A maioria dos profissionais recorda que havia colegas que não queriam
trabalhar com pessoas que viviam com HIV e que havia instituições que não queriam
receber essas pessoas. Quando os outros hospitais recebiam um paciente nessas
condições, faziam de tudo para enviá-lo para o HNR. Mas por quê? É aqui que as
memórias dos entrevistados divergem um pouco entre si… uns lembram que os
profissionais ou instituições descriminavam… outros lembram que isso acontecia por
medo e desconhecimento que havia sobre a doença, quando do seu aparecimento.
Segundo Cunha (1997), apesar de alguns funcionários do HNR referirem um
certo grau de discriminação e preconceito, em geral, as relações entre os
profissionais da instituição, não sofreram grande impacto em relação à aids. O autor
afirma ainda que, os profissionais de saúde do HNR sentem mais o preconceito e a
estigmatização por parte de outros profissionais e instituições de saúde.

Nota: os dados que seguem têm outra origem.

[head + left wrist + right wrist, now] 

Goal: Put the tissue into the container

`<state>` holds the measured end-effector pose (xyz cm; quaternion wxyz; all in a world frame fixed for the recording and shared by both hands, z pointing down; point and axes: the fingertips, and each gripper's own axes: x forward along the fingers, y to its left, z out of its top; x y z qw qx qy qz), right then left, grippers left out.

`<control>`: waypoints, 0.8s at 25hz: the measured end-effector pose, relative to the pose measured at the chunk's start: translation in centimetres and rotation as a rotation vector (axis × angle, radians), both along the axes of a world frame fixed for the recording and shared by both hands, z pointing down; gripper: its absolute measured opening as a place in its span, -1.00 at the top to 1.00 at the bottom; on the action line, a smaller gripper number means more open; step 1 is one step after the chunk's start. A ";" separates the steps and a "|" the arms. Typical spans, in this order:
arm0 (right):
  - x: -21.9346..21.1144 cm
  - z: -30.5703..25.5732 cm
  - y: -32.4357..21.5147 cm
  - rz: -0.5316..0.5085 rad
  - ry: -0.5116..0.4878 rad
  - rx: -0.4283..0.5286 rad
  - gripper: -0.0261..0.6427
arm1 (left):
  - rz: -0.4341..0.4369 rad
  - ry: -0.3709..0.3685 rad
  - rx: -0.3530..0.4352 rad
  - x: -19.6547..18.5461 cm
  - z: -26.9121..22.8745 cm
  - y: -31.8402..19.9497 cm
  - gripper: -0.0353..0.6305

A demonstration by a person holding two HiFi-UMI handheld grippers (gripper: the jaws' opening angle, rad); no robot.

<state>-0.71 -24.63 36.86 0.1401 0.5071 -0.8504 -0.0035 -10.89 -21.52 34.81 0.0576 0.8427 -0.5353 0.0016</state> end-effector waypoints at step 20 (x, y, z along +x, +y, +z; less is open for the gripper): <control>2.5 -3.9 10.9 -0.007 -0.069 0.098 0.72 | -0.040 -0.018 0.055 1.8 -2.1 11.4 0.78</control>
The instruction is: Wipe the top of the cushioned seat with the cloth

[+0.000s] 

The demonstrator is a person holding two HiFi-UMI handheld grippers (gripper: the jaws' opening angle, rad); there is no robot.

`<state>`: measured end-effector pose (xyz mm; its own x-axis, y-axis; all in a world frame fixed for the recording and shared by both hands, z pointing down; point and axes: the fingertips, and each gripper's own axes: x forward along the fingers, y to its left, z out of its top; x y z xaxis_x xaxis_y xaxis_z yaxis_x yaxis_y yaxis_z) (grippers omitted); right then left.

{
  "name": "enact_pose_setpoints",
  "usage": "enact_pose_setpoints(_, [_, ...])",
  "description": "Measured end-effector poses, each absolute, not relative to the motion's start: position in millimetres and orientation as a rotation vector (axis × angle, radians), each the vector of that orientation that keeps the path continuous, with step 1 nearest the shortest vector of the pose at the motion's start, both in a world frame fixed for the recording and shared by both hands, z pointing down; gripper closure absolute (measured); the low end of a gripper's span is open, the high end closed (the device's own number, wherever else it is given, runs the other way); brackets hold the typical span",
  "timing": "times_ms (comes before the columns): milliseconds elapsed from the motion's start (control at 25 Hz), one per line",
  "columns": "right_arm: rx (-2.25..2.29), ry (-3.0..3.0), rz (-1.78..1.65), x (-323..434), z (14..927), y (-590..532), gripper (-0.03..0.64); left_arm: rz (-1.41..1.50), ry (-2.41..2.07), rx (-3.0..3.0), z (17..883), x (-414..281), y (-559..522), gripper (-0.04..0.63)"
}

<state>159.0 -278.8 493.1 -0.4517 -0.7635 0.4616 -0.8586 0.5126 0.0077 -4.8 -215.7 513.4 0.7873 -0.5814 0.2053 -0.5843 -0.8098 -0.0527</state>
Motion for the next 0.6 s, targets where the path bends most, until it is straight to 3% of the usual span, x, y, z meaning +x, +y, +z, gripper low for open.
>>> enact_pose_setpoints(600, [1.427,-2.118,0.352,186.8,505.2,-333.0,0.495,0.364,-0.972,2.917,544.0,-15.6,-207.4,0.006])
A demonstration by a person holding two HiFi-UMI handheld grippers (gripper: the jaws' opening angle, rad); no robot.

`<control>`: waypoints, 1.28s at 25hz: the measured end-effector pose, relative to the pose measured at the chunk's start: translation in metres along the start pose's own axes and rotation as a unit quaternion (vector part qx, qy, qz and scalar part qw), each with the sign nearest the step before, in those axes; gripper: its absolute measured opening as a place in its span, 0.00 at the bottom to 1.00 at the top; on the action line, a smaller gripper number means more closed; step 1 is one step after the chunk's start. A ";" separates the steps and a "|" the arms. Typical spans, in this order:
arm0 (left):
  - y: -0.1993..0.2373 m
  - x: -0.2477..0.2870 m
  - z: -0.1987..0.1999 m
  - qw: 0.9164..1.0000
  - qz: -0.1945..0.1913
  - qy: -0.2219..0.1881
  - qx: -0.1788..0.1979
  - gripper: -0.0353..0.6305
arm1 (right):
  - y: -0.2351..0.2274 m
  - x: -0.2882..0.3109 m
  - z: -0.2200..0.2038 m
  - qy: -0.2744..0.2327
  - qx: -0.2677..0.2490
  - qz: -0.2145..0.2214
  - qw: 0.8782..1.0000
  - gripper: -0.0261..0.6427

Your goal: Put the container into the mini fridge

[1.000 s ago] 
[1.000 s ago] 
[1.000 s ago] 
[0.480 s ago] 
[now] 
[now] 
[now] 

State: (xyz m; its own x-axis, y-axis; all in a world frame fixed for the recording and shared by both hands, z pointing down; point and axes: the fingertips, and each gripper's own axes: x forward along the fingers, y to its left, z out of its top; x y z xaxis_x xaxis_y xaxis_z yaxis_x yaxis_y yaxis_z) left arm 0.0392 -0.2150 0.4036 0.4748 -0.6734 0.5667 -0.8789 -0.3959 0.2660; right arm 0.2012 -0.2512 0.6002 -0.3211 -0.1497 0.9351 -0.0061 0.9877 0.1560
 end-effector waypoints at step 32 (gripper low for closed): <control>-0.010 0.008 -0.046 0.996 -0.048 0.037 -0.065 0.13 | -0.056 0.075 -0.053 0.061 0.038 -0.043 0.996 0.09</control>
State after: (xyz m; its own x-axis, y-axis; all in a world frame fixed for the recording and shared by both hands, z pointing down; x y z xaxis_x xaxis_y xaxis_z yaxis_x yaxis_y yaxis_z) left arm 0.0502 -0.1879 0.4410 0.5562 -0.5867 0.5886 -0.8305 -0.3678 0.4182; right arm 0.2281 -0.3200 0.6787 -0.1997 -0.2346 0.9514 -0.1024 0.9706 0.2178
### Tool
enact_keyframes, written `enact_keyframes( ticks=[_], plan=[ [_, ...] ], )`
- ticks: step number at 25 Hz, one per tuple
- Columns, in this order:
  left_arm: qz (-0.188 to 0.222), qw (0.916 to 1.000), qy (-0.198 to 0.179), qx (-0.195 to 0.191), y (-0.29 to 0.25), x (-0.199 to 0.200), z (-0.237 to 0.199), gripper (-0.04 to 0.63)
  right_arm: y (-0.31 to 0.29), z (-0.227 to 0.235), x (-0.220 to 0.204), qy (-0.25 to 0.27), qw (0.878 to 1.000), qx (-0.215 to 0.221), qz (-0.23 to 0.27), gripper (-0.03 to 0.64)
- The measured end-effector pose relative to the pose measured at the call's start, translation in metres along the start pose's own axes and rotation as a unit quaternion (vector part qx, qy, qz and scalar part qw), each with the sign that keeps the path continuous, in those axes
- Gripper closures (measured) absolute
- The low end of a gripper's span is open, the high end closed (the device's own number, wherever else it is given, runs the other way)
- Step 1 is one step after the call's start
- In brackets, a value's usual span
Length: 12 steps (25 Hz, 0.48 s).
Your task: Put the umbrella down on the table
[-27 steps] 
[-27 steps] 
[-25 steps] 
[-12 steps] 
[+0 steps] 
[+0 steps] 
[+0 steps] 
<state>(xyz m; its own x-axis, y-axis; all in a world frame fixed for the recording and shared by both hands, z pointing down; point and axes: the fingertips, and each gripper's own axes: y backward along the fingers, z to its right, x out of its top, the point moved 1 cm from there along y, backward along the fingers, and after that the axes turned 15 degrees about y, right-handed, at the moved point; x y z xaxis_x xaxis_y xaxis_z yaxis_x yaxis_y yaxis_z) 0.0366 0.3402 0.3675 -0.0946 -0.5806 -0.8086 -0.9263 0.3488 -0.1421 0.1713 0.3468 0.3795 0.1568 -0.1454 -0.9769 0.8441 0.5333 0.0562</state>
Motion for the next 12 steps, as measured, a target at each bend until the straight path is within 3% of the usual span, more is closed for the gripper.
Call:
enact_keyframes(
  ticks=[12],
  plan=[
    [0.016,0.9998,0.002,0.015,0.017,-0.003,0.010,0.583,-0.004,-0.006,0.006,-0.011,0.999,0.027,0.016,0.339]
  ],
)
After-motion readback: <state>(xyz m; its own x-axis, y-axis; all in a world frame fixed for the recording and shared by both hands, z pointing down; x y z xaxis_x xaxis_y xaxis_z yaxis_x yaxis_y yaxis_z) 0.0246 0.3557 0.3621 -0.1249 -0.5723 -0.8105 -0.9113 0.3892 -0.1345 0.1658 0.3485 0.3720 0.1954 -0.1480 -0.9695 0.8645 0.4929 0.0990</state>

Se por um lado, havia profissionais de saúde que discriminavam e se
afastaram dos profissionais que cuidavam de pessoas que viviam com HIV, por
outro, alguns profissionais relembram que a aids aproximou a equipe de saúde, que
sentiu necessidade de buscar o conhecimento em conjunto e de compartilhar com os
colegas de trabalho o que sabiam. Os profissionais de saúde passaram assim a se
relacionar de forma mais intensa, estabelecendo uma relação de proximidade,
companheirismo e amizade.
Eu acho que na aids houve uma maior horizontalização […] nós realmente construímos juntos… eu acho que foi um trabalho interdisciplinar… por muitos anos, por muitos anos… […] Eu acho que isso a gente tinha no começo da aids, a gente construiu junto, não só o cuidado, mas também este conhecimento […] realmente as coisas não são tão… previsíveis e que tem coisas que a gente não consegue controlar, e, de quantas deficiências de conhecimento a gente tinha em relação a algumas coisas (MEIRELLES, 2007).